Валька не был похож ни на отца, ни на мать. У них были очень простые лица. Черты крупные, грубоватые. Сына – болезни ли истончили?
Глядя на него, я иногда вспоминала цыплёнка. Одно лето мы решили выращивать кур, купили несколько десятков цыплят. Все они росли, а один – нет, так и оставаясь с виду почти новорождённым. В то время как остальные сидели запертыми в курятнике, малыш через небольшую щель, куда не пролез бы никто другой, выходил гулять. Он бродил меж наших ног и, как взрослый, искал себе пропитание в траве. Был он самым доверчивым из своих братьев и сестёр. А потом исчез. Будто растворился в саду.
Тётя Зоя работала уборщицей на заводе. В семье Валька был и за парня, и за старшую дочку, и за няньку. Братья были на нём.
Валькина пятиэтажка: справа – автобусное кольцо, конечная остановка, конец ниточки, связывающей наш город с другими.
Но ниточка не одна – здесь же железная дорога, ветка в столицу. Дважды в день гудели поезда, сбавляя ход у маленькой станции.
Таким образом, Валька жил у самого шумного в нашем тихом городе перекрёстка.
Он и сам был нашим перекрёстком. Летними утрами к нему приходили то я, то Митя, чтобы отпросить его на целый день к себе.
Заходя за Вадькой утром, нужно было узнать, какие у него дела на сегодня. Полы помыть, за молоком сходить, покормить всю ораву обедом… Чем быстрее мы всё переделаем в четыре руки, тем скорее Валька сможет уйти.
Я вспоминала, что врач говорил тёте Зое:
– У вашего мальчика слабое здоровье, не нагружайте его сильно…
– А как я иначе их вытяну, доктор? – повторяла она. – Нет у меня выхода, и у него тоже нет.
О том, что в доме имелось только самое насущное, я уже писала. Помню, даже штор на окнах не было, верхние квадраты стёкол были просто заклеены газетами.
Если вечером, когда тётя Зоя приходила с работы, мы сидели у Вальки, она звала нас «угоститься». Доставала из холодильника банку с молоком, наливала по стакану. И отрезала по горбушке от чёрного, горячего ещё хлеба, который приносила с собой. Это было настолько вкусно, что мы и вправду ждали этого угощения, как подарка.

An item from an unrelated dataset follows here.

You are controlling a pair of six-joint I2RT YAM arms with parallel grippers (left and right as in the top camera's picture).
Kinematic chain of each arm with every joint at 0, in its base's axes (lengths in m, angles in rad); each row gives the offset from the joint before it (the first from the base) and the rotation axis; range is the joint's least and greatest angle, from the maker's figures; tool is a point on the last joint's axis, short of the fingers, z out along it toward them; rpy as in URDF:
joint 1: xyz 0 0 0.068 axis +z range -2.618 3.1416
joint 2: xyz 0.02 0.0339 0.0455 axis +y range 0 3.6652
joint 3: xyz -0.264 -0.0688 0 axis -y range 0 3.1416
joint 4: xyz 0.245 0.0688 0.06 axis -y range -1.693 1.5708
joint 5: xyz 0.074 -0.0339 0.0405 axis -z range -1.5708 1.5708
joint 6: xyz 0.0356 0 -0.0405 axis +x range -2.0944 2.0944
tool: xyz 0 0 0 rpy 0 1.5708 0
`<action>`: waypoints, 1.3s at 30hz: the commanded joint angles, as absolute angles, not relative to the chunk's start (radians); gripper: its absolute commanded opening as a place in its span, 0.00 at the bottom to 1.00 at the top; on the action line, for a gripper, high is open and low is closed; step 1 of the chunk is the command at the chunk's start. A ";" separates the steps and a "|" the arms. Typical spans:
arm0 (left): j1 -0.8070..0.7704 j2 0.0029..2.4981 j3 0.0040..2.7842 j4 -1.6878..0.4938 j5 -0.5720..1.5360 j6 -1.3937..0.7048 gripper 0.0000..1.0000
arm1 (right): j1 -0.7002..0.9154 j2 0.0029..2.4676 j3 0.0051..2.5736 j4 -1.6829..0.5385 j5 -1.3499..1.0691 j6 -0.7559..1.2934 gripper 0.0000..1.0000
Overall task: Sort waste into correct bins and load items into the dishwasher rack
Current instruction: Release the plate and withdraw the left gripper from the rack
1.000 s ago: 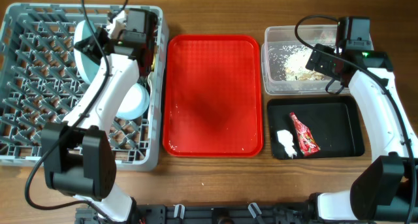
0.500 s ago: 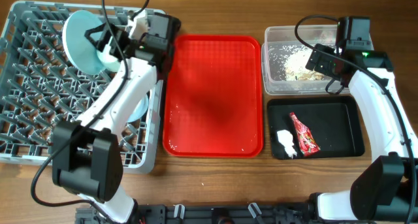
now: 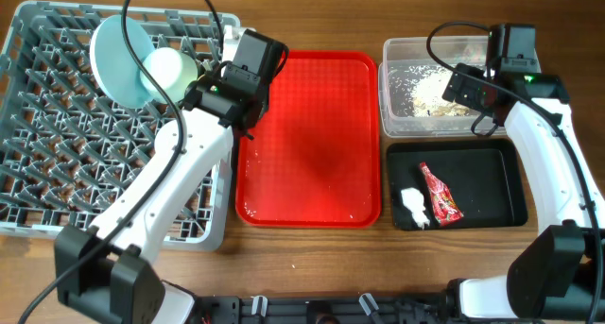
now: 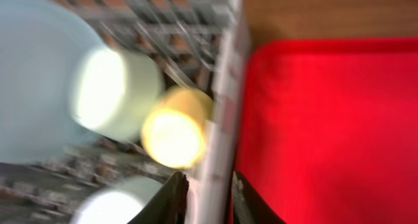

И ещё одна роскошь была у Вальки – кошка с котёнком. Кошка Муська, которая обреталась в семье «на паях», считая своим домом сразу две квартиры, где её подкармливали, принесла котят. Валька достал из-под кровати крошечного – я даже не поверила, что бывают такие маленькие коты. Тоже чёрный, как мама, с белой звёздочкой на лбу. Мяукающий почти беззвучно бледно-розовым ротиком. Валька его единственного отстоял, чтобы не утопили, хотел подарить мне.
А я предпочла Валькиному коту Митину собаку. Но об этом позже.
Митя жил у леса – на горе, в доме, напоминающем теремок. И в мезонине у него была своя комната. Отца его я видела считанное число раз: учёный-энергетик, он всё время был «в разъездах», как говорила тётя Нина.
А ею я была очарована напрочь. Невысокая смуглая женщина, очень красивая – такая красивая, что об этом даже не нужно было говорить. За всю жизнь я едва ли видела двухтрёх таких безусловно красивых женщин, со столь правильными чертами лица. А глаза у неё были неожиданно синими.
Большую часть времени тётя Нина проводила дома. Она не работала, не помню её и просто вышедшей на прогулку или отправившейся в гости. В саду – да, но не на грядках «попой кверху». Зато цветов было много – от первых жёлтых крокусов, которые странно было видеть цветущими на голой, ещё не отогревшейся после морозов земле, до поздних хризантем, на которые летел первый снег, а они всё цвели, догорая сиреневым костром.
Бабушка моя, тоже «цветочница», несколько раз брала у тёти Нины луковицы тюльпанов и черенки роз, делясь с ней, в свою очередь, белыми и малиновыми пионами и садовыми ромашками. Летом оба наши сада благоухали, вызывая неодобрение и вместе с тем некую зависть «огородниц», каждый сантиметр земли отдававших полезным культурам – преимущественно помидорам и огурцам, вытянувшимся на опрятной черноте грядок, как солдаты по стойке «смирно» возле своих укреплений.
По субботам тётя Нина ходила на базар, и мы не раз сопровождали её.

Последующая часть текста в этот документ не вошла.